Un jour qu'elle s'était dans le bois engagée,
Il lui parla longtemps sa parole imagée,
Lui disant qu'il l'aimait comme l'aigle vaillant
Aime le roc altier et le soleil brillant;
Qu'il ornerait son cou des plus belles parures
Et mettrait à ses pieds les plus belles fourrures,
S'il n'était pas enfin dédaigné sans retour,
Et pouvait sur son front mettre un baiser d'amour.
La vierge tout surprise, hésitait. Sur sa lèvre
Elle sentit passer comme un frisson de fièvre.
Mais sa gaîté revint; elle rit aux éclats.
Le sauvage, passant dans ses longs cheveux plats
Ses larges mains de bronze, eut un espoir suprême.
Il approche du front de la vierge qu'il aime
Sa bouche frémissante.
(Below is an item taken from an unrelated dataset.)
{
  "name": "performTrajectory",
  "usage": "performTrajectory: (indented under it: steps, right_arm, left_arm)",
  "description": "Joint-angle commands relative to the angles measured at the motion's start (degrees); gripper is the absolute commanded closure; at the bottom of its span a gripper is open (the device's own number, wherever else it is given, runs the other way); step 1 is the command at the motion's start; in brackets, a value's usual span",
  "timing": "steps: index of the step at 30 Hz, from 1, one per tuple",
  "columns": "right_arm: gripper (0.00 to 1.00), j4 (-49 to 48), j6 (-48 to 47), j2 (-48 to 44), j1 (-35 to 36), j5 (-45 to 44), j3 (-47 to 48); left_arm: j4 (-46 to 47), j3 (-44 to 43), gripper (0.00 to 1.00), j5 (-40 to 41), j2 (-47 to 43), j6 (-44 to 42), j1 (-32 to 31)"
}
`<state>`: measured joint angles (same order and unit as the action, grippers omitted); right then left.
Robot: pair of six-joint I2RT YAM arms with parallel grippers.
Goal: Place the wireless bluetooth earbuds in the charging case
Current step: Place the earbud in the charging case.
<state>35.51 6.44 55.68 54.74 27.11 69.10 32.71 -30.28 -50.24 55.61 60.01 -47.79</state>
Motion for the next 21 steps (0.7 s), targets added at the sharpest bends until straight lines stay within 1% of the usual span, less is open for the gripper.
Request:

Aussitôt un soufflet
De sa témérité vient punir l'indiscret.
Et la rieuse enfant courut d'un pied agile
Laissant dans la stupeur le huron immobile.
L'indien parle peu: morne, rusé, prudent,
Il sait, quand il le faut, taire un amour ardent
Et cacher dans son coeur la plus brûlante flamme.
Il est homme avant tout; et l'amour, pour son âme,
N'est pas un don du ciel. Il en craint la douceur
Qui flétrit le regard et ramollit le coeur.
La seule passion qu'il nourrit et caresse,
Qui lui donne, à la fois, le vertige et l'ivresse,
C'est la vengeance. Il est surtout vindicatif.
Et quand loin du wigwam il va s'asseoir pensif,
Quand il laisse son arc et ses flèches à terre,
C'est pour mieux attiser le feu de sa colère.
Tonkourou s'est assis: sa main porte son front.
Il n'avait jamais su la honte d'un affront.
Il tourmente, du pied, les fleurs, les feuilles sèches;
Il songe et n'entend pas le sifflement des flèches
Que lancent les enfants à travers les bouleaux;
Et son amour se change eu des tourments nouveaux.
Comment lavera-t-il cette infamante tache?
Comment il punira la vierge qui se cache
Sous le toit paternel et se moque de lui,
Il ne saurait le dire en son trouble aujourd'hui;
Mais que ce soit demain ou bien plus tard, n'importe!
Il saura se venger d'une terrible sorte!